In 1996, Grannis was a Fulbright Professor at the University of Namibia in Windhoek, Namibia. The following year she joined the adjunct faculty of the adult degree program at Norwich University in Northfield, Vermont.

== CHABHA ==
In 2003, Grannis left Norwich University and founded the 501(c)(3) nonprofit organization CHABHA, Children Affected by HIV/AIDS, where she served as executive director until 2010. She opened a CHABHA office in Kigali, Rwanda, and as well as a vocational school. CHABHA supported over two thousand children in Burundi, Rwanda, and South Africa, coordinating with local children's associations and training young adults orphaned by AIDS as leaders at community-based programs.

== Publications ==

=== Books ===

- Pflaum, S.W. (Ed.) (1978). Aspects of Reading Education. National Society for the Study of Education. Berkeley: McCutchan Publishing.
- Pflaum, S.W. (1986). The Development of Language and Literacy in Young Children. Third edition. Columbus: Charles E. Merrill. Second edition, 1978. First edition, 1974.
- Pflaum, S. W. (Ed.) (1992). Health Education: Health Educators and Teacher Educators Collaborate. Bank Street College. (Funded by grant from New York State Department of Education)
- Pignatelli, F. & Pflaum, S.W. (Eds.) (1991). Thought and Practice: The Journal of the Graduate School of Bank Street College of Education. New York: Bank Street College.
- Pignatelli, F. & Pflaum, S.W. (Eds.) (1993). Celebrating Diverse Voices: Progressive Education and Equity. Newbury Park, CA: Corwin Press.
- Pignatelli, F. & Pflaum, S.W. (Eds.) (1994). Experiencing Diversity: Toward Educational Equity. Newbury Park, CA: Corwin Press.
- Bishop, P. A. & Pflaum, S. W. (2005). Reading and Teaching Middle School Learners: Asking Students to Show What Works. Newbury Park, CA: Corwin Press.
- Grannis, S. W. (2011).

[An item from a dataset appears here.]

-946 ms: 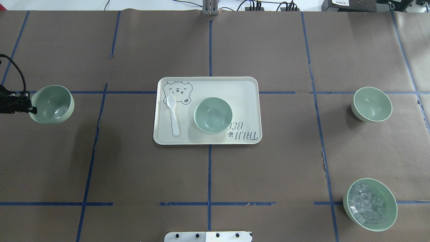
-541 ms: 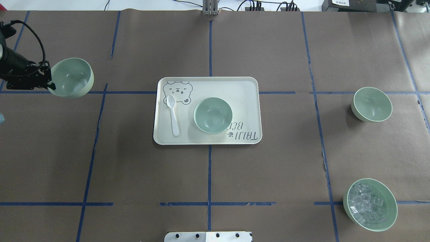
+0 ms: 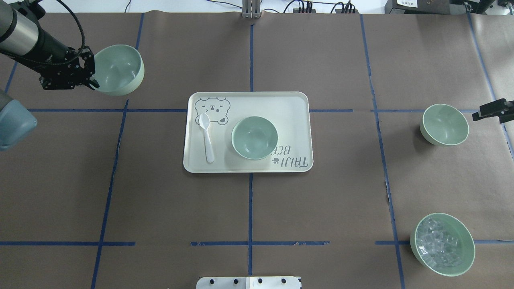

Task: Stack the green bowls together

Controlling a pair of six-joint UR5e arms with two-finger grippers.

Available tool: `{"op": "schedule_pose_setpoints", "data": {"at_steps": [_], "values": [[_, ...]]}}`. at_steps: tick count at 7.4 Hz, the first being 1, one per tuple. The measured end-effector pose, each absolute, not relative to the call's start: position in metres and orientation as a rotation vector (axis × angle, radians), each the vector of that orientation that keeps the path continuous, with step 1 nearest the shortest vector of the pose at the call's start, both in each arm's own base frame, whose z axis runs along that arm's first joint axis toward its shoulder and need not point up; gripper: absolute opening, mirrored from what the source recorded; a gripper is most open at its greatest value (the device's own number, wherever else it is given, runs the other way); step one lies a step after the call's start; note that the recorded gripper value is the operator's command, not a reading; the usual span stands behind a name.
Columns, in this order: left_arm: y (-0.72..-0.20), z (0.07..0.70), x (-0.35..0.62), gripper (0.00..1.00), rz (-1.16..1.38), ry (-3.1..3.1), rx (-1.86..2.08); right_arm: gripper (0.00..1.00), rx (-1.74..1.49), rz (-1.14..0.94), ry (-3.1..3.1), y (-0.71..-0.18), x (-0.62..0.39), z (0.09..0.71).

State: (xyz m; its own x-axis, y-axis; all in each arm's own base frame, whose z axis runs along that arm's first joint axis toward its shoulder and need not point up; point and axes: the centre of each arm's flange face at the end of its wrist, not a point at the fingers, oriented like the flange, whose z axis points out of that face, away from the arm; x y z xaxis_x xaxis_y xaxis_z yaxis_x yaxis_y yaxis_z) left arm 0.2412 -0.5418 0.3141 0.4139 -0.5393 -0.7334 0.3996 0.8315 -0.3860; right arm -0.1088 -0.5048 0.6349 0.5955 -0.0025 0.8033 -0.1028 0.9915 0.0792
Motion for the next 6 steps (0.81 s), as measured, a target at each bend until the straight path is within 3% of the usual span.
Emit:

Hope Amidst Despair: HIV/AIDS-Affected Children of Africa. London: Pluto Press. (Distributed in the US by Palgrave Macmillan)
- Grannis, Susanna (2013). A Bovine Memoir. Self-published.
- Grannis, Susanna (2015). I Was Naughty, Too, Some of the Time. Self-published.

=== Papers ===
Grannis led and participated in research concerning children's reading difficulties and published many papers in educational research journals. Of these, the paper she co-authored with E.T. Pascarella, "Interactive effects of prior reading achievement and training in context on the reading of learning disabled children" (Reading Research Quarterly, 1980), was the recipient of the Albert J. Harris Research Award for Outstanding Research on Reading Disabilities, International Reading Association (now the International Literacy Association), 1981.

As well, she wrote papers on her research on children's sense of control and their reading behaviors, such as "The interaction of children's attribution and level of control over error correction in reading instruction," by Grannis and Esther T. Pascarella (Journal of Education Psychology, 1980), and "Student perceptions of reading engagement: Learning from the learners," by Grannis and Penny A. Bishop (Journal of Adolescent and Adult Literacy, 2004).

Grannis also wrote papers about diversity issues in teacher education, like "Diversity in education: Implications for teacher preparation" with Anne Francis-Okongwu, in Grannis' publication with Frank Pignatelli, Celebrating Diverse Voices: Progressive Education and Equity (Corwin Press, 1993).